A centrifugação diferencial é uma técnica amplamente utilizada para o fracionamento de células e o isolamento de mitocôndrias. Este método separa as estruturas celulares com base no seu coeficiente de sedimentação, que depende tanto da densidade como da forma. O processo envolve a aplicação de níveis variáveis de força centrífuga a amostras em soluções salinas tamponadas com densidades específicas.
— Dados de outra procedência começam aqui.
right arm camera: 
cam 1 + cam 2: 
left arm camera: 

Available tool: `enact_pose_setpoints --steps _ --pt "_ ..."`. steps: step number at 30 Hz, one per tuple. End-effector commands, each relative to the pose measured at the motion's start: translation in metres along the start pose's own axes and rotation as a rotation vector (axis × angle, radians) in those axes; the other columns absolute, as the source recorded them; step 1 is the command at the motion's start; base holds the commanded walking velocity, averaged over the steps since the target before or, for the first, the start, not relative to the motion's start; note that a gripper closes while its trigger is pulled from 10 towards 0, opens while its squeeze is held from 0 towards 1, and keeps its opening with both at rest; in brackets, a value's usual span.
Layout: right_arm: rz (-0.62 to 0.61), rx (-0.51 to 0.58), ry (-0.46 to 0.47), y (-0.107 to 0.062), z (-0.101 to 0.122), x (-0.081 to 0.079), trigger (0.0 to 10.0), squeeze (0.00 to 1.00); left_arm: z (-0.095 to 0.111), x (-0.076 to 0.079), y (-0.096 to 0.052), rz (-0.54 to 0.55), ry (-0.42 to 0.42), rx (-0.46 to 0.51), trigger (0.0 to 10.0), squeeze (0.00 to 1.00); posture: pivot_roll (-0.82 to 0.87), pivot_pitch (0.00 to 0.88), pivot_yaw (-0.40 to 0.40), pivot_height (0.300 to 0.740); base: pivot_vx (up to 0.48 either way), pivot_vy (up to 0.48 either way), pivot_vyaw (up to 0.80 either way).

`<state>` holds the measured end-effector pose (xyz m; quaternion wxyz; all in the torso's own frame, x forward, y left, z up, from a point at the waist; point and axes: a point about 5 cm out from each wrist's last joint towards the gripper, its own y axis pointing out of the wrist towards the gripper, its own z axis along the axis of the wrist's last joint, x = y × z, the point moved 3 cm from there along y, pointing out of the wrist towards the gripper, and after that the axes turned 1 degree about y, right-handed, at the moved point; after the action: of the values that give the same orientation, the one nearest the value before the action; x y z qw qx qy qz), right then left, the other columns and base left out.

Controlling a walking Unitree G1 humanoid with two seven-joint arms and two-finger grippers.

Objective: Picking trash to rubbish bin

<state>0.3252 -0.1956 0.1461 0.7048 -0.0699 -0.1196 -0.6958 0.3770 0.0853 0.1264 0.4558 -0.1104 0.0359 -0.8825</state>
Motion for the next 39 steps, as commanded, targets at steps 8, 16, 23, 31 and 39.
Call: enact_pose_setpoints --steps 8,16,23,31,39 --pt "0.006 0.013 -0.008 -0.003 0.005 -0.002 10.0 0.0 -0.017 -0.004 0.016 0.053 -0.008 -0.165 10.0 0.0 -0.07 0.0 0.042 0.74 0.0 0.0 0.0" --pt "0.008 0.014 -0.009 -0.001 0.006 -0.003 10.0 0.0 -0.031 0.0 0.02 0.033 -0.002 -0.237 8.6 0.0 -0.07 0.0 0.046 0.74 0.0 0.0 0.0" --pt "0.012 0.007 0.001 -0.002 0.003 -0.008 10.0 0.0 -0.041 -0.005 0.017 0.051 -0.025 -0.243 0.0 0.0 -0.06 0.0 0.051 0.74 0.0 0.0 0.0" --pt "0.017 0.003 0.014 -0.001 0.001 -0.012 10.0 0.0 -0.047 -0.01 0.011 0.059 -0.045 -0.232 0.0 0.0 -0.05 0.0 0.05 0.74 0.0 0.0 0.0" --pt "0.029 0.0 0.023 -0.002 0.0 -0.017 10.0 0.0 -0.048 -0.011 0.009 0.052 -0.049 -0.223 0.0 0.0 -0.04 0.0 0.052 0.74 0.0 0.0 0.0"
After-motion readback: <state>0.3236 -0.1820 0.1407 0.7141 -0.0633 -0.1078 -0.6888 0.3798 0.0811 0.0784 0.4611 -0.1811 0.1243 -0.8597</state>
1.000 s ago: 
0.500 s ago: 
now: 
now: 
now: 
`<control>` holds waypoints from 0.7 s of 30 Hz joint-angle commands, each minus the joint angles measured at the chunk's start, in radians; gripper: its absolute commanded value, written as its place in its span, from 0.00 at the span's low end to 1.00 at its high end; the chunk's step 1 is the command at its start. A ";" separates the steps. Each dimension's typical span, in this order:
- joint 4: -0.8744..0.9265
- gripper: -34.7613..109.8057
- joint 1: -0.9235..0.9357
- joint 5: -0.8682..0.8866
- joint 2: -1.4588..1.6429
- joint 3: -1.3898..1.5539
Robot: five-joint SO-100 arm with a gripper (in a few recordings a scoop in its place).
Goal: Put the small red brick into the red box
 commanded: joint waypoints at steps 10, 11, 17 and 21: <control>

As estruturas com coeficientes de sedimentação semelhantes depositar-se-ão no fundo do tubo de recolha ao mesmo tempo, permitindo a sua recuperação.
Como é que a centrifugação diferencial é utilizada para o isolamento de mitocôndrias?
A centrifugação diferencial permite aos investigadores separar eficazmente as fracções mitocondriais de outros componentes celulares. O isolamento de mitocôndrias envolve várias etapas de centrifugação e a subsequente recuperação do isolado.
Centrifugação inicial: Aplicar uma força centrífuga baixa para sedimentar grandes detritos celulares e núcleos.
Centrifugações subsequentes: Aumentar gradualmente a força centrífuga para obter fracções de pellets enriquecidas com mitocôndrias. Cada etapa de centrifugação remove estruturas com coeficientes de sedimentação progressivamente mais elevados.
Recuperação de fracções: Após cada centrifugação, o pellet é recolhido e o sobrenadante é sujeito a forças g mais elevadas para isolar a fração seguinte. Este processo é repetido até se atingir a pureza desejada das mitocôndrias.